Hamas will consider new truce

A senior Hamas leader has said his group is ready to discuss a new truce despite Israel’s assassination of a senior political leader that led to the collapse of an earlier ceasefire.

Spiritual leader of Hamas, Sheikh Ahmad Yasin, at the funeral of Ismail Abu Shanab

Islamic resistance groups, including Hamas and Islamic Jihad, ditched the shaky seven-week-old unilateral truce after an Israeli missile attack killed Ismail Abu Shanab, a US-educated Hamas political leader on Thursday, two days after a Jerusalem bus bombing that killed 20 people. Hamas said it carried out the attack.
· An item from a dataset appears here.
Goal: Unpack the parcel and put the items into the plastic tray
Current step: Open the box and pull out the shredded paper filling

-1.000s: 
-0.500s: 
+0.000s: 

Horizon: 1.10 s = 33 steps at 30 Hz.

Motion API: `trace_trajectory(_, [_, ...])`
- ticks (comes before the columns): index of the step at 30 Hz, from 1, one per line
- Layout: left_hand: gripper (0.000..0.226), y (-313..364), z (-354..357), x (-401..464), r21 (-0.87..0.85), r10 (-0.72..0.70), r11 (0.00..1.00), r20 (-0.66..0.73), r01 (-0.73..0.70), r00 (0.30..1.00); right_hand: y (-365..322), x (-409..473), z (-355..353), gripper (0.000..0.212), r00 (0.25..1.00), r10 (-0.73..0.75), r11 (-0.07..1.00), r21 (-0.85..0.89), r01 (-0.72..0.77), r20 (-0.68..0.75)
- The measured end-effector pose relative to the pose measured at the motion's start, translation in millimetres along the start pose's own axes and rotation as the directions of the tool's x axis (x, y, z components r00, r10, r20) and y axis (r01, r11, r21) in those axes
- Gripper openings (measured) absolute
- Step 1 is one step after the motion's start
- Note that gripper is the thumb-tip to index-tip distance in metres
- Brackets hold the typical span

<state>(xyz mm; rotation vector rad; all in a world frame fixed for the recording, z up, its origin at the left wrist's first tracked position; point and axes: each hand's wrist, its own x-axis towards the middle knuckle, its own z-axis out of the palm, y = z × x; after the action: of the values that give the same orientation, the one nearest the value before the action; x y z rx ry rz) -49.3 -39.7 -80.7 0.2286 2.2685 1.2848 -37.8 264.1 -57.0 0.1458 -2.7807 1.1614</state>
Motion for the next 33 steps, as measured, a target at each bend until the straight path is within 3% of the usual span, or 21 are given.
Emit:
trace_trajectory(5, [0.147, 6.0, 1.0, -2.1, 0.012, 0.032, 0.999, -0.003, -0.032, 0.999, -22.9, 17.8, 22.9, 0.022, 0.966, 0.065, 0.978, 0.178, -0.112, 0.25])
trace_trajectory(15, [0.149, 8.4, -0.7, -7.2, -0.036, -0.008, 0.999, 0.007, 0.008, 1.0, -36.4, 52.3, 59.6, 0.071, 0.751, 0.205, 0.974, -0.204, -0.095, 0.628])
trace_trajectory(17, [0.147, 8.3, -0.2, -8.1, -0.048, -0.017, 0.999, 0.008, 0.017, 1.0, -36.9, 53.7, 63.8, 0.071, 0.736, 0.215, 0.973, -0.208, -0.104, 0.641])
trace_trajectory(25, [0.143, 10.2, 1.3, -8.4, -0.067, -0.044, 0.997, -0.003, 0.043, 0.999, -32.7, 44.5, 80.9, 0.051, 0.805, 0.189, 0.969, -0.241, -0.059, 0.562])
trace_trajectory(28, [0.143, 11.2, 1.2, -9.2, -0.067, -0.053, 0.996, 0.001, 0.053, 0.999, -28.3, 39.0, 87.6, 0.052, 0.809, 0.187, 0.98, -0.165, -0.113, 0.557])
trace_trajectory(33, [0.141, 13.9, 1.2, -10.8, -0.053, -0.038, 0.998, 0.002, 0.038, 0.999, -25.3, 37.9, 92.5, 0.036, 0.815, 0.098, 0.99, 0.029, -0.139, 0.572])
Hamas has vowed to avenge Abu Shanab’s killing, but says it is open to talks on a truce under new terms. Israel failed to officially recognise the last ceasefire and continued operations against so-called “wanted” Palestinians in the West Bank and Gaza.

“I think in political work it is possible to talk about a political step … The leadership of the movement will study any political step presented,” Hamas’s Lebanon head Usama Hamdan said on Saturday.

Asked if Hamas would consider a new truce, he said, “We are ready to discuss any political ideas. But we are not ready to take positions before we know all the details.”

Assets freeze ‘meaningless’

“I think that (the freezing of Hamas assets) will increase the insistence of the sons of the movement on continuing the Jihad”

Usama Hamdan,
Hamas’ Lebanon leader 

US President George Bush said on Friday he had ordered the Treasury Department to freeze the assets of six Hamas leaders, including Hamdan, following Tuesday’s attack.

Branding the perpetrators “terrorists”, Bush made no mention of Israel’s assassination of Abu Shanab, or repeated raids on Palestinian territory.

Hamdan said that Bush’s move – which also freezes assets of five organisations accused of financially supporting Hamas – was meaningless.

“We don’t have assets as individuals,” he said.

“I think that this will increase the insistence of the sons of the movement on continuing the Jihad … In an answer to this American move, I request the community give more monetary support to the resistance.”

Other US officials indicated Israel should show restraint. White House spokesman Scott McClellan said that while Israel had the right to defend itself it should “keep in mind … the effect of those actions on the peace process”.

Appeal to US

Mahmud Abbas (L)  says Israel must observe a new truce
Mahmud Abbas (L)  says Israel must observe a new truce

Mahmud Abbas (L)  says Israel must observe a new truce

Palestinian Prime Minister Mahmud Abbas had coaxed a ceasefire from resistance groups to shore up a US-brokered peace “road map” to end three years of violence and pave the way for the establishment of a Palestinian state by 2005.

Officials called on Washington to help mediate a new ceasefire on Saturday, but have said they wanted Israel to be a party to any new truce.

Palestinian negotiator Saeb Erekat asked senior US envoy John Wolf in a meeting in the West Bank to pressure Israel to halt military reprisals so “the Palestinian Authority can take action against militants”, a senior Palestinian official said.

Palestinian officials said they hoped to renegotiate a new three-way truce with resistance groups to replace the previous unilateral ceasefire, which was not observed by Israel.

“We want a hudna (truce) between the whole Palestinian Authority and Israel, that Israel commit itself to as much as we do,” Palestinian Foreign Minister Nabil Shaath told reporters.

Brushing aside US demands for a crackdown on resistance groups, the Palestinian Authority said it would not act until Israel ended a spate of military attacks in Palestinian areas.

“Now when the Palestinian territories are full of tanks … I think that it will hinder any effort that we will take,” Information Minister Nabil Amr told reporters.

The comments came shortly before the Authority closed three weapons-smuggling tunnels running between the Gaza Strip and Egypt in a bid to salvage the US-backed “road map” for peace.

Nine “illegal arms traders” were also arrested, Reuters reported.